Après une diffusion sur plusieurs semaines sur Canal +, la mini-série de Xavier Dolan La nuit où Laurier Gaudreault s’est réveillé est maintenant disponible en replay sur la plateforme de la chaîne. Si white is white… même en format télévision, incontestablement Dolan is Dolan… Et à son meilleur même !

Au début des années 1990, Mireille, son frère Julien et leur meilleur ami Laurier forment un trio inséparable. Les garçons viennent de remporter le championnat provincial de baseball et Mireille rêve de brûler les planches. Qui sait ce que l’avenir leur réserve ? Pourtant, une nuit d’octobre, en 1991, leurs destins sont à jamais bouleversés par un terrible incident et leurs routes se séparent.
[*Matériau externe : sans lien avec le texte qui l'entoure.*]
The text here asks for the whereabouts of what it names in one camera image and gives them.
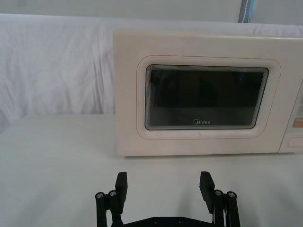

Depuis ses débuts avec le film semi-autobiographique J’ai tué ma mère en 2009, Dolan a plus ou moins dirigé un long métrage chaque année. En fait, la période la plus longue pendant laquelle Dolan s’est éloigné du cinéma a été les trois années marquées par la pandémie. Comme pour rattraper son absence, le cinéaste revient avec La nuit où Laurier Gaudreault s’est réveillé, son premier projet télévisuel. Adapté à l’écran à partir d’une pièce de théâtre éponyme de Michel Marc Bouchard, auteur également de Tom à la ferme, Dolan réalise cinq épisodes d’une heure et joue le rôle d’Elliot Larouche, le plus jeune des quatre enfants adultes que nous rencontrons progressivement alors qu’ils se réunissent autour de leur mère mourante Madeleine (Anne Dorval). Il continue ainsi à explorer la relation complexe et fascinante entre les mères et les fils et, plus généralement, les relations familiales faites d’amour et de haine.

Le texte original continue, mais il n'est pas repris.